**Exercise details**
What is the number of lines below that contain the string "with"? Give it and nothing else.

[Stored data entries]
= Beginning of Section =

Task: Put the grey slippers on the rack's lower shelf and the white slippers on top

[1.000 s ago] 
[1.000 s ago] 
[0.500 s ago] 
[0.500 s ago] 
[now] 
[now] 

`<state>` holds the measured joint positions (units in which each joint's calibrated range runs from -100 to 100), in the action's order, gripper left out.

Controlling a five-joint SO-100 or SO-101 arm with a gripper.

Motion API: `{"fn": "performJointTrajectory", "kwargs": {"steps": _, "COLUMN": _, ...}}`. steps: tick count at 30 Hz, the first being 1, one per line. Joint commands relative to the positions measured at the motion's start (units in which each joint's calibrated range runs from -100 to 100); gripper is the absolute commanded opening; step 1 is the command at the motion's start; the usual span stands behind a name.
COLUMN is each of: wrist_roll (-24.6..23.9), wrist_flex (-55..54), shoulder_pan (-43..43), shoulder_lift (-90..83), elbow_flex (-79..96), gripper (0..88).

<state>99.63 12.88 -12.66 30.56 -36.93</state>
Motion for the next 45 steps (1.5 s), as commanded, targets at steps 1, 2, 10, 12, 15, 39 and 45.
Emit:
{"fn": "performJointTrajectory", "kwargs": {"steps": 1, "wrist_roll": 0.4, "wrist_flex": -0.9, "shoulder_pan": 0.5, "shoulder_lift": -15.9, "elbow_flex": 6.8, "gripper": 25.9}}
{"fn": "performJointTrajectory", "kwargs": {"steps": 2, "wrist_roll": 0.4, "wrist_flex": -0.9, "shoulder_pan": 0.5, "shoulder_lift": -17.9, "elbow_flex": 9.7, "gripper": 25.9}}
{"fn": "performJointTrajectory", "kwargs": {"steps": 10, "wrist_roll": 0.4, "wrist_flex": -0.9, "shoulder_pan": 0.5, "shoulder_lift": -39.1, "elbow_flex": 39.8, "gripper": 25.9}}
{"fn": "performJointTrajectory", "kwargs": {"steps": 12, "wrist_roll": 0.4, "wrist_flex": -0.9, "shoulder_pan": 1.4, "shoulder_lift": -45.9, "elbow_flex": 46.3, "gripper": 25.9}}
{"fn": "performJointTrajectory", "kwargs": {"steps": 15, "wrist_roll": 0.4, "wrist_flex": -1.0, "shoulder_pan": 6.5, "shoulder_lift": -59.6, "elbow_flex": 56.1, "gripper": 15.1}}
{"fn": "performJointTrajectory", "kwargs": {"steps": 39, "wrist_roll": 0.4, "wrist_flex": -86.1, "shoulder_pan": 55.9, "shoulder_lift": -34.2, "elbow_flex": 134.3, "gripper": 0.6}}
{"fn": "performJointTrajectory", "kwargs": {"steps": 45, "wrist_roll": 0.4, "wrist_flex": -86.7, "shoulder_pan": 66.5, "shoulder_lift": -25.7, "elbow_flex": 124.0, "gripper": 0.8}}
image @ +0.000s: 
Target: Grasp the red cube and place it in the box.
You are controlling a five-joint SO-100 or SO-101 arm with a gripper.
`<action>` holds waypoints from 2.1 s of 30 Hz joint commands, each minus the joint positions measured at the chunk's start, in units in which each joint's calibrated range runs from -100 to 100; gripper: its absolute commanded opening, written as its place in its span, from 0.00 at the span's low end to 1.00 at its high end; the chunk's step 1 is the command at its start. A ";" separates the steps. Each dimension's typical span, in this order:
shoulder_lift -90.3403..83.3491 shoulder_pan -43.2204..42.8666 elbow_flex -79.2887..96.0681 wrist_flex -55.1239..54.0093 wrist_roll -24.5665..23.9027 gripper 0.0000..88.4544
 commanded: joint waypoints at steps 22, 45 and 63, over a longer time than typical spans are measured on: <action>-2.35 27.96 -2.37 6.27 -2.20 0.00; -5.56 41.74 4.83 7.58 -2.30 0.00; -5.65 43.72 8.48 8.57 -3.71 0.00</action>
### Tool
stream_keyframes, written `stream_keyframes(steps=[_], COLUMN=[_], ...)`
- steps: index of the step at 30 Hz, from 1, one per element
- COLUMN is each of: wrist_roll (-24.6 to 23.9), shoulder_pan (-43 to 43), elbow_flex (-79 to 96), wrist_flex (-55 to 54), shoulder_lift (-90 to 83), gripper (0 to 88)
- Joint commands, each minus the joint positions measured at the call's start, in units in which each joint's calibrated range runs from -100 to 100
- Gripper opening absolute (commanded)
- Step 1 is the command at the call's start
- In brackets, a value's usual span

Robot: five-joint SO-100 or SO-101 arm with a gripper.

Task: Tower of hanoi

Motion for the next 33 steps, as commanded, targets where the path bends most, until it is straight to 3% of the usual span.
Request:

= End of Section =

**Answer box**
3